What is required: Whatever the records below say, write them all out exactly.

───

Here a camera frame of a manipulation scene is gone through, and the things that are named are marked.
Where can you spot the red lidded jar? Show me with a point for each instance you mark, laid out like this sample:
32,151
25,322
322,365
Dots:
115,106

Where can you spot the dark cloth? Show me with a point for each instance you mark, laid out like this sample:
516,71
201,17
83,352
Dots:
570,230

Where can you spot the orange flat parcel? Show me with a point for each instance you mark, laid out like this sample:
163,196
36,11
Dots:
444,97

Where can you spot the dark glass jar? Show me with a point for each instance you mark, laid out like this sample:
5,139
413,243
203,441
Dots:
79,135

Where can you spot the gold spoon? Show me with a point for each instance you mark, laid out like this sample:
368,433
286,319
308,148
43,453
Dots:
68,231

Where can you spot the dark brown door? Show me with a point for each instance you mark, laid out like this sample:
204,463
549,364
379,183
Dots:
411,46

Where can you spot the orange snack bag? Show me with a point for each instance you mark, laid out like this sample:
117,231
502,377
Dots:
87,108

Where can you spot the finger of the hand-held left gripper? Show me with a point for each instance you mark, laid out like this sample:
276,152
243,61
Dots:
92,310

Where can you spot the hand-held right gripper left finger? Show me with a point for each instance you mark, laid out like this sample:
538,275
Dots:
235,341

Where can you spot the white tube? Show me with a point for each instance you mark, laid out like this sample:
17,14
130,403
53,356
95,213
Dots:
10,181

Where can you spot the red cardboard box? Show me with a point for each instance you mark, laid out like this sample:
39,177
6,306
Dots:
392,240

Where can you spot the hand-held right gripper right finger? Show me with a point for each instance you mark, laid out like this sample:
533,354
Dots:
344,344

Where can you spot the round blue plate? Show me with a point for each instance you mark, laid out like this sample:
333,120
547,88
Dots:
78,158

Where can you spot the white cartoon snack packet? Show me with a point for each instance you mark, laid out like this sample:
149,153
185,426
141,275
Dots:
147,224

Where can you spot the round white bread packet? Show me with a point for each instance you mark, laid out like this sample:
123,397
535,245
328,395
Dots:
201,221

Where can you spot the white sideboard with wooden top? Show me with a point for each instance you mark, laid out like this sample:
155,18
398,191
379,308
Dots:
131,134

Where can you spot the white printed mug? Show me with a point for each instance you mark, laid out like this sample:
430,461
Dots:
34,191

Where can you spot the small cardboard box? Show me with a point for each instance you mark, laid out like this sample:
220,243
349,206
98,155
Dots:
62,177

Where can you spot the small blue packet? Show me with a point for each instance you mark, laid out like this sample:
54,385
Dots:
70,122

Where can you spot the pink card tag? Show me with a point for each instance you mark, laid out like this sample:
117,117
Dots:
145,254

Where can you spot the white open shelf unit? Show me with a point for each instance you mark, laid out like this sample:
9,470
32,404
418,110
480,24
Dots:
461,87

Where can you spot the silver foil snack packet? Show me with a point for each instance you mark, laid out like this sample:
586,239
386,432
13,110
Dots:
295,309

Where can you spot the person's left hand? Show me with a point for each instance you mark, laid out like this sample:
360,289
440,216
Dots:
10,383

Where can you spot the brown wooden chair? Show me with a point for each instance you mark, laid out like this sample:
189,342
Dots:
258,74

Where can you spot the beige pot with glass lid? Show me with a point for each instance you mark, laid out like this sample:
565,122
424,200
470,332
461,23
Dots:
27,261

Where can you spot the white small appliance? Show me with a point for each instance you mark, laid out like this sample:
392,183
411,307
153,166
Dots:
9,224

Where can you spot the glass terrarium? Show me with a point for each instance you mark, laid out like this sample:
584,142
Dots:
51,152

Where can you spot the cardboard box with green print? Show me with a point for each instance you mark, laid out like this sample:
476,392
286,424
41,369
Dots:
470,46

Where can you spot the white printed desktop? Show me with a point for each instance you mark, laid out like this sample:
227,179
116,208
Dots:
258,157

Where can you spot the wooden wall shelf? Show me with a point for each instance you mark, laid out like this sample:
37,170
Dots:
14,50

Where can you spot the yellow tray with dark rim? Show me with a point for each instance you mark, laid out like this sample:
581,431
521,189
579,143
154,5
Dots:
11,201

───

Output for this task:
Here a camera frame of a manipulation scene is gone through, and the things that are named are marked.
Where can you spot the red lidded jar? Show me with a point for each instance you mark, laid out like this sample:
32,151
25,322
322,365
Dots:
115,106

Where can you spot the dark cloth? Show me with a point for each instance you mark, laid out like this sample:
516,71
201,17
83,352
Dots:
570,230

Where can you spot the orange flat parcel? Show me with a point for each instance you mark, laid out like this sample:
163,196
36,11
Dots:
444,97

Where can you spot the dark glass jar? Show me with a point for each instance you mark, laid out like this sample:
5,139
413,243
203,441
Dots:
79,135

Where can you spot the gold spoon? Show me with a point for each instance you mark, laid out like this sample:
368,433
286,319
308,148
43,453
Dots:
68,231

Where can you spot the dark brown door? Show me with a point for each instance you mark, laid out like this sample:
204,463
549,364
379,183
Dots:
411,46

Where can you spot the orange snack bag? Show me with a point for each instance you mark, laid out like this sample:
117,231
502,377
Dots:
87,108

Where can you spot the finger of the hand-held left gripper? Show me with a point for each instance you mark, laid out like this sample:
276,152
243,61
Dots:
92,310

Where can you spot the hand-held right gripper left finger? Show me with a point for each instance you mark, laid out like this sample:
538,275
Dots:
235,341

Where can you spot the white tube? Show me with a point for each instance you mark, laid out like this sample:
17,14
130,403
53,356
95,213
Dots:
10,181

Where can you spot the red cardboard box? Show me with a point for each instance you mark, laid out like this sample:
39,177
6,306
Dots:
392,240

Where can you spot the hand-held right gripper right finger? Show me with a point for each instance you mark, laid out like this sample:
533,354
Dots:
344,344

Where can you spot the round blue plate? Show me with a point for each instance you mark, laid out like this sample:
333,120
547,88
Dots:
78,158

Where can you spot the white cartoon snack packet? Show me with a point for each instance you mark, laid out like this sample:
149,153
185,426
141,275
Dots:
147,224

Where can you spot the round white bread packet? Show me with a point for each instance you mark, laid out like this sample:
123,397
535,245
328,395
Dots:
201,221

Where can you spot the white sideboard with wooden top? Show me with a point for each instance you mark, laid out like this sample:
155,18
398,191
379,308
Dots:
131,134

Where can you spot the white printed mug? Show me with a point for each instance you mark, laid out like this sample:
430,461
Dots:
34,191

Where can you spot the small cardboard box? Show me with a point for each instance you mark, laid out like this sample:
220,243
349,206
98,155
Dots:
62,177

Where can you spot the small blue packet? Show me with a point for each instance you mark, laid out like this sample:
54,385
Dots:
70,122

Where can you spot the pink card tag? Show me with a point for each instance you mark, laid out like this sample:
117,117
Dots:
145,254

Where can you spot the white open shelf unit? Show me with a point for each instance you mark, laid out like this sample:
9,470
32,404
418,110
480,24
Dots:
461,87

Where can you spot the silver foil snack packet? Show me with a point for each instance you mark, laid out like this sample:
586,239
386,432
13,110
Dots:
295,309

Where can you spot the person's left hand? Show me with a point for each instance you mark, laid out like this sample:
360,289
440,216
Dots:
10,383

Where can you spot the brown wooden chair? Show me with a point for each instance you mark, laid out like this sample:
189,342
Dots:
258,74

Where can you spot the beige pot with glass lid? Show me with a point for each instance you mark, laid out like this sample:
565,122
424,200
470,332
461,23
Dots:
27,261

Where can you spot the white small appliance? Show me with a point for each instance you mark, laid out like this sample:
392,183
411,307
153,166
Dots:
9,224

Where can you spot the glass terrarium? Show me with a point for each instance you mark, laid out like this sample:
584,142
Dots:
51,152

Where can you spot the cardboard box with green print? Show me with a point for each instance you mark, laid out like this sample:
476,392
286,424
41,369
Dots:
470,46

Where can you spot the white printed desktop? Show me with a point for each instance you mark, laid out like this sample:
227,179
116,208
Dots:
258,157

Where can you spot the wooden wall shelf? Show me with a point for each instance you mark, laid out like this sample:
37,170
Dots:
14,50

Where can you spot the yellow tray with dark rim? Show me with a point for each instance you mark, laid out like this sample:
581,431
521,189
579,143
154,5
Dots:
11,201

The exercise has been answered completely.